Task to complete =
Among the records below, one line contains "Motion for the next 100"; copy that line and all that follow it, exactly as written.

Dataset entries
__________
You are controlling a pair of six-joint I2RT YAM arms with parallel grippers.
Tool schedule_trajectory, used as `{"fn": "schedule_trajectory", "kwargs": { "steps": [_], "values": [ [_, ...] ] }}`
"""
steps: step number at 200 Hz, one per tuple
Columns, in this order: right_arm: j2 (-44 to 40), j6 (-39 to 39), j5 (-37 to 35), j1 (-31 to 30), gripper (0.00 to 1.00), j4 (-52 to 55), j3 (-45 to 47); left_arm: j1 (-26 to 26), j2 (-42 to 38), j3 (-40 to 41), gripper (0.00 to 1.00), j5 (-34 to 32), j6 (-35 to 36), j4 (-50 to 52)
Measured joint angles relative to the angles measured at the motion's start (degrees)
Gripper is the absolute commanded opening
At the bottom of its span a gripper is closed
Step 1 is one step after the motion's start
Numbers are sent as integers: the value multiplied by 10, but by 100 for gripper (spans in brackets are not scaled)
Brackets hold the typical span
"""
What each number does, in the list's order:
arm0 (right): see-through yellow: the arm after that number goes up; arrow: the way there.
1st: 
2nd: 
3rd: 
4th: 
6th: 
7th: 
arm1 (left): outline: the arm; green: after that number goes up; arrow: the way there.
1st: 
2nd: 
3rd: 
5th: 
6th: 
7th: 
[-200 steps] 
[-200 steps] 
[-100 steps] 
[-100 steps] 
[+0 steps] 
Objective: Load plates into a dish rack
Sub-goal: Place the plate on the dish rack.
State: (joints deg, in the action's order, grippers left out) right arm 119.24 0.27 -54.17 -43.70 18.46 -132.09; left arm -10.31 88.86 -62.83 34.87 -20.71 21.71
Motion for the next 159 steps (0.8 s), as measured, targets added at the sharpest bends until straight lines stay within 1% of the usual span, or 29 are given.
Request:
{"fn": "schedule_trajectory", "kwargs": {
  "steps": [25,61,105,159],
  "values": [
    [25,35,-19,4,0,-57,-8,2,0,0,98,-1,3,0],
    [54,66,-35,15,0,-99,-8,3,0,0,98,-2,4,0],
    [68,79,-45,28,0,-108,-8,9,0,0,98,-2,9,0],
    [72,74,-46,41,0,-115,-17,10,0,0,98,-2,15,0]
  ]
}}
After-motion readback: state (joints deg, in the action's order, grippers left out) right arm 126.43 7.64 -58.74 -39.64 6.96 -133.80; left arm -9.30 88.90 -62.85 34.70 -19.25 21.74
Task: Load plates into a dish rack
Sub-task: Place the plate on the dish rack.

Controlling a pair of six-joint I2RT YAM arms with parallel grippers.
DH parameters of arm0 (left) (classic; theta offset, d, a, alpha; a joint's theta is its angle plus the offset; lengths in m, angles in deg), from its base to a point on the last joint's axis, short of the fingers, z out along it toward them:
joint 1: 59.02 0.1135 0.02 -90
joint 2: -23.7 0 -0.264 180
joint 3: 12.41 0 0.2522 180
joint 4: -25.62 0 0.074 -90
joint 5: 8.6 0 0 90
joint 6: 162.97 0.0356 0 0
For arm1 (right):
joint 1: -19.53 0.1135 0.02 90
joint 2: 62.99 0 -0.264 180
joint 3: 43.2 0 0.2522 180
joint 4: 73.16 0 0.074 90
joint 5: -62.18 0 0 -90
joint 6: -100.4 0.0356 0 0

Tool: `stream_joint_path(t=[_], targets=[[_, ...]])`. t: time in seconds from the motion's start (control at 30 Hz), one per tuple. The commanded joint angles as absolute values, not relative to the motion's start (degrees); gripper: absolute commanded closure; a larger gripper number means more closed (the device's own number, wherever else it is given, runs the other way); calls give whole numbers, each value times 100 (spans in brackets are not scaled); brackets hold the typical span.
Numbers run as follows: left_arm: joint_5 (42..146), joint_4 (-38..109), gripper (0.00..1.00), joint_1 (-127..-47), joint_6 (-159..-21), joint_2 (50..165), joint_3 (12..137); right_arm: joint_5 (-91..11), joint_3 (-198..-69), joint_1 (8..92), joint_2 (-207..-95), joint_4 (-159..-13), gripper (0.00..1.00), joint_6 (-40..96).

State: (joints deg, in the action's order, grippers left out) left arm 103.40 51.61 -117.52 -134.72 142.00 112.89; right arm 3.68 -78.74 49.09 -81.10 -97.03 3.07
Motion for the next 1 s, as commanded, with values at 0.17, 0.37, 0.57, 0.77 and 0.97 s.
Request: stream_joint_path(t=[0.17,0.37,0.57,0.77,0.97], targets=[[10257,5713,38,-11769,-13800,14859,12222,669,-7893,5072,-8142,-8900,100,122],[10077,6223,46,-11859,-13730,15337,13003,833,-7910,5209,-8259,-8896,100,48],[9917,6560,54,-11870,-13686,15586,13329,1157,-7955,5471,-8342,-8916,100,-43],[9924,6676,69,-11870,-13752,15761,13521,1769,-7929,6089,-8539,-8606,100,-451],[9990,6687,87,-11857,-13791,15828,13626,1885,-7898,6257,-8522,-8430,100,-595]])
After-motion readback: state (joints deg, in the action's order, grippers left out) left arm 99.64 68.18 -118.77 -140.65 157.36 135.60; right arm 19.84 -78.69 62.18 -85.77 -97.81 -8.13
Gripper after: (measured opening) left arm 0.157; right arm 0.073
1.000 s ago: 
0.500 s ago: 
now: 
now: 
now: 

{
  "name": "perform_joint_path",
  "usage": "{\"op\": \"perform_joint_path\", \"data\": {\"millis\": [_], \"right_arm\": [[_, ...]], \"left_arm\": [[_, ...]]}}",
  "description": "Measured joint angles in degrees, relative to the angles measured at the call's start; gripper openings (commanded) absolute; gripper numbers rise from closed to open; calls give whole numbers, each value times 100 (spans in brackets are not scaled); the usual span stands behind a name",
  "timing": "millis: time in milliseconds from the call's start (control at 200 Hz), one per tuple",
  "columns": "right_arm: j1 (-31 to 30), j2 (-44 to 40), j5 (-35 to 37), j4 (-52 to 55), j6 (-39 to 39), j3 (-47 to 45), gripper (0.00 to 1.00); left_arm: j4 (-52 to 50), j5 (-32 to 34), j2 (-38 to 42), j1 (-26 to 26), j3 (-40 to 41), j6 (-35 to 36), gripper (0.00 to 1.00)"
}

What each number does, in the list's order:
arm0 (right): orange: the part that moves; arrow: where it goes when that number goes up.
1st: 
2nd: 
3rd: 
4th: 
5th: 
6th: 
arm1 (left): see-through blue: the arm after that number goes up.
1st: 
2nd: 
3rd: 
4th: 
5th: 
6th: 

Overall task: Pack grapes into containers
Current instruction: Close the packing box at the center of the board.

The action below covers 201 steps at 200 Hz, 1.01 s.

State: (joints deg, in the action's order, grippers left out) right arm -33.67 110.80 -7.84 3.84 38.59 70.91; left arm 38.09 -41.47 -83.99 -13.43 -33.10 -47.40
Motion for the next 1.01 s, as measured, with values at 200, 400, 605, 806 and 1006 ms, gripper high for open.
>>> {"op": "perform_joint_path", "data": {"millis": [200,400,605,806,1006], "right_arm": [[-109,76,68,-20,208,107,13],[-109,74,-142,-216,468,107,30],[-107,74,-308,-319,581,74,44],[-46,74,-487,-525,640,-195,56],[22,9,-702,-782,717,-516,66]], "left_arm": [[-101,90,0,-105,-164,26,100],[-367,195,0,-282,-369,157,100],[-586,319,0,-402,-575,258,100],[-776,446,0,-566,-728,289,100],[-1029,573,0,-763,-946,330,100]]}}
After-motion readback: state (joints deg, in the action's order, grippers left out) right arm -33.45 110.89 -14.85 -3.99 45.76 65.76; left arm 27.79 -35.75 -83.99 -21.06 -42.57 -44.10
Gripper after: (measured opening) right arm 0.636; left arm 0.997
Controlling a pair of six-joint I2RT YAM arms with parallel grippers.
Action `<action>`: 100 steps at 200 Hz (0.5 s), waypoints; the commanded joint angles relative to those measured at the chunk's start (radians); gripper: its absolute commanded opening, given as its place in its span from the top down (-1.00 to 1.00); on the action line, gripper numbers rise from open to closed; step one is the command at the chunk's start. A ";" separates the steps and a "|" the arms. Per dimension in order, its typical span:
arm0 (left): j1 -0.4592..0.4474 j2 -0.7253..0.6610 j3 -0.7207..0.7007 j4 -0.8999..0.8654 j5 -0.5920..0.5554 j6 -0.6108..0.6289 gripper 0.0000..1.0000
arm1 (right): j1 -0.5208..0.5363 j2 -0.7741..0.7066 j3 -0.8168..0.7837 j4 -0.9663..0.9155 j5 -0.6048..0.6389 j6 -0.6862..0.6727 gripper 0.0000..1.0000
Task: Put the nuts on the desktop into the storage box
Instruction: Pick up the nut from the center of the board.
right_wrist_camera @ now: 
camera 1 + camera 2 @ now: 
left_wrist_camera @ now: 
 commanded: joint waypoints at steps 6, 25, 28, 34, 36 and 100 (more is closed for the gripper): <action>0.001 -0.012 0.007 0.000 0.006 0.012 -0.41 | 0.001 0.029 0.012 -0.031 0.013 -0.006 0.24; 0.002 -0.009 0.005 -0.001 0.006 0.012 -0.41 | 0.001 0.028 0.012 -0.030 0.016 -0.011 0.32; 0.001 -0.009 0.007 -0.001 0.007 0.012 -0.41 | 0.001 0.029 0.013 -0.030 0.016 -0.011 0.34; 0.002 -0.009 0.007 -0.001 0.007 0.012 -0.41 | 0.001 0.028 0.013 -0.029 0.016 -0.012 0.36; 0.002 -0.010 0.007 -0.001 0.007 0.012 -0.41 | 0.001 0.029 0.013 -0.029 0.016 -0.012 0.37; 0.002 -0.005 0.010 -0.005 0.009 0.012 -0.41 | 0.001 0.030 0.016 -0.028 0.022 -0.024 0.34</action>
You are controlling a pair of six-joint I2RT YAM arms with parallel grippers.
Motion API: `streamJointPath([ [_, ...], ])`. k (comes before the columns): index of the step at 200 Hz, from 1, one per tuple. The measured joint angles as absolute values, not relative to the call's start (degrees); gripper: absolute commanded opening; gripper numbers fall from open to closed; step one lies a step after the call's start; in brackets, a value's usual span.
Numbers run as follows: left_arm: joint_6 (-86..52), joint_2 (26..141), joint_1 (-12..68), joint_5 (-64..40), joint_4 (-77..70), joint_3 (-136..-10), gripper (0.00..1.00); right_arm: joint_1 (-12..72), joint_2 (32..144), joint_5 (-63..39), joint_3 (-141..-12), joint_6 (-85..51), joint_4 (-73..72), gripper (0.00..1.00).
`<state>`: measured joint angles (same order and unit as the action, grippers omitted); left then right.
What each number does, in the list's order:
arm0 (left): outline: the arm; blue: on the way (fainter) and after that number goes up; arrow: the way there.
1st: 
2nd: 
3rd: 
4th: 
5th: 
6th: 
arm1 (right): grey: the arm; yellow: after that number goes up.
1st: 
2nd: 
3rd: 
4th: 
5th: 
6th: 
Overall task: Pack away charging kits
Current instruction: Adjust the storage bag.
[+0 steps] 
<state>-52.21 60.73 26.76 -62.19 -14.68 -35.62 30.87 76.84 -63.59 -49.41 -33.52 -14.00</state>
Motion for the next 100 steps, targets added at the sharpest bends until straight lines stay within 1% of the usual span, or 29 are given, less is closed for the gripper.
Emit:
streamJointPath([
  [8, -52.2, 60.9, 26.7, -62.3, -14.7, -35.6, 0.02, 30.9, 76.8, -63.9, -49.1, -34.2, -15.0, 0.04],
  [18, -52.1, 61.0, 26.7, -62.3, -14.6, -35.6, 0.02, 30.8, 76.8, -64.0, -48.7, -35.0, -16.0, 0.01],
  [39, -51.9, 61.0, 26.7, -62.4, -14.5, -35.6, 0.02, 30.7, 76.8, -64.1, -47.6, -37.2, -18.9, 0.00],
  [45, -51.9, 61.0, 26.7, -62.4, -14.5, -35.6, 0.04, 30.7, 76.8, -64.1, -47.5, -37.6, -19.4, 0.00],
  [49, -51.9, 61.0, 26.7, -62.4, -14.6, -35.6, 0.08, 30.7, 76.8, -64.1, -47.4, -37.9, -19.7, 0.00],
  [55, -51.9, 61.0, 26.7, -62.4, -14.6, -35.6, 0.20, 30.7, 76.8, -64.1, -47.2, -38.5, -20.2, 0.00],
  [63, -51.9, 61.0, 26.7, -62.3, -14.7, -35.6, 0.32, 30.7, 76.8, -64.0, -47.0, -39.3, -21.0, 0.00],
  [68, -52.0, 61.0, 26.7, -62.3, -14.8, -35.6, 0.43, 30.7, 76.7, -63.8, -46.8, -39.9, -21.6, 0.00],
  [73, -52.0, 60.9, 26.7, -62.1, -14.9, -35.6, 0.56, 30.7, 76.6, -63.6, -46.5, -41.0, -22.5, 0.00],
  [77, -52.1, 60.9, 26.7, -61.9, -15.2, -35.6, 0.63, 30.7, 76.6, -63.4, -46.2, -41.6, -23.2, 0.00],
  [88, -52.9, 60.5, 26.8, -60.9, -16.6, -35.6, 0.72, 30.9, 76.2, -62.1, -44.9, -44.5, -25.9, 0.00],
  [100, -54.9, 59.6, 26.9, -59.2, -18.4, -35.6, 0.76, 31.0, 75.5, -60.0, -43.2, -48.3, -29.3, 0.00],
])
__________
Written answer =
Motion for the next 100 steps, targets added at the sharpest bends until straight lines stay within 1% of the usual span, or 29 are given, less is closed for the gripper.
Emit:
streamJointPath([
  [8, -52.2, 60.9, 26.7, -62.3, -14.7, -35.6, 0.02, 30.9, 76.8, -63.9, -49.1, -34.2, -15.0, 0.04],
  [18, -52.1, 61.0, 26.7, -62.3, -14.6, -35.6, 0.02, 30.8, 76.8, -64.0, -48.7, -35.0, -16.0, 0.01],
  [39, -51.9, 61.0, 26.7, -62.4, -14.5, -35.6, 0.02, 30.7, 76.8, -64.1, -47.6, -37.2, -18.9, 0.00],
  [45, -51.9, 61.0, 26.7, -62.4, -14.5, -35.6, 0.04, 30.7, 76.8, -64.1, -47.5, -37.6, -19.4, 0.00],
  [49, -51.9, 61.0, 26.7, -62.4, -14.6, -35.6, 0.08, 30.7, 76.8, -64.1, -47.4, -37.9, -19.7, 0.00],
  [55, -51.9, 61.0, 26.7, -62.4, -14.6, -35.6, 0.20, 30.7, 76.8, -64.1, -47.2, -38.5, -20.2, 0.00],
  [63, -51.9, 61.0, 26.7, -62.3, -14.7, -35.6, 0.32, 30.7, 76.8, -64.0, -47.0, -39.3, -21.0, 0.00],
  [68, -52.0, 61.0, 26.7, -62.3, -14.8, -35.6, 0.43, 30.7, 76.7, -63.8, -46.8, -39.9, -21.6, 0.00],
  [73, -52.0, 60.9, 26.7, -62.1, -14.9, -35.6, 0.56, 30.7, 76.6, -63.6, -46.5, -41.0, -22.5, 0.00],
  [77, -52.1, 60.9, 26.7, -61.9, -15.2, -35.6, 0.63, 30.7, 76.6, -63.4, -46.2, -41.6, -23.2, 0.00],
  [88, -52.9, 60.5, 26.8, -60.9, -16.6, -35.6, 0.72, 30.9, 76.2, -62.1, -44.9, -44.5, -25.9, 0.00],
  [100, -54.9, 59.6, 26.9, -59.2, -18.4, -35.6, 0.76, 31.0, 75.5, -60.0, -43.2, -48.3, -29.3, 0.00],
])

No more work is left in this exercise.